→ EXERCISE AIM:
Show me every line in the listing that has the word "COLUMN".

________

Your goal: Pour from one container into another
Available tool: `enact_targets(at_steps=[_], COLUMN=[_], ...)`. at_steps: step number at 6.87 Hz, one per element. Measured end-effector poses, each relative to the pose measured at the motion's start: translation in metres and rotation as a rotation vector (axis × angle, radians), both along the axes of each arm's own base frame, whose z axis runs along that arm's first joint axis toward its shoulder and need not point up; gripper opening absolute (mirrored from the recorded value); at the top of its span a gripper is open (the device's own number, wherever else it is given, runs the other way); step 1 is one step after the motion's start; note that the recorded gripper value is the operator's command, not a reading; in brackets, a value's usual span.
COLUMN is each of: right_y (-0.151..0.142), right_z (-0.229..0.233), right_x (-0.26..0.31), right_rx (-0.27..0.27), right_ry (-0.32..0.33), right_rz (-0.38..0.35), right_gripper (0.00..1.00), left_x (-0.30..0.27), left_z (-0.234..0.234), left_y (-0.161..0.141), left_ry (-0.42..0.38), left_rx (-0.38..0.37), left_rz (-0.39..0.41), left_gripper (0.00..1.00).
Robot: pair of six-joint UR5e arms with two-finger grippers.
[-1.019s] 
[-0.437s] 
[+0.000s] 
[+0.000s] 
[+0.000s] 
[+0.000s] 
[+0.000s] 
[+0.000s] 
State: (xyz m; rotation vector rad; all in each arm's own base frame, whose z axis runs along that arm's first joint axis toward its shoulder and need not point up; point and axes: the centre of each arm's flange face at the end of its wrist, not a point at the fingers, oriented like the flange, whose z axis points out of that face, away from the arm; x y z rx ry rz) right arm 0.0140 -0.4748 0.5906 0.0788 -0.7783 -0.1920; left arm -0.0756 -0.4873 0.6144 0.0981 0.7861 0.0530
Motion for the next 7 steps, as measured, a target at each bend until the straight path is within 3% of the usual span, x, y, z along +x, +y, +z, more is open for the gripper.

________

→ RESPONSE TO THIS EXERCISE:
Available tool: `enact_targets(at_steps=[_], COLUMN=[_], ...)`. at_steps: step number at 6.87 Hz, one per element. Measured end-effector poses, each relative to the pose measured at the motion's start: translation in metres and rotation as a rotation vector (axis × angle, radians), both along the axes of each arm's own base frame, whose z axis runs along that arm's first joint axis toward its shoulder and need not point up; gripper opening absolute (mirrored from the recorded value); at the top of its span a gripper is open (the device's own number, wherever else it is given, runs the other way); step 1 is one step after the motion's start; note that the recorded gripper value is the operator's command, not a reading; in brackets, a value's usual span.
COLUMN is each of: right_y (-0.151..0.142), right_z (-0.229..0.233), right_x (-0.26..0.31), right_rx (-0.27..0.27), right_ry (-0.32..0.33), right_rz (-0.38..0.35), right_gripper (0.00..1.00), left_x (-0.30..0.27), left_z (-0.234..0.234), left_y (-0.161..0.141), left_ry (-0.42..0.38), left_rx (-0.38..0.37), left_rz (-0.39..0.41), left_gripper (0.00..1.00).

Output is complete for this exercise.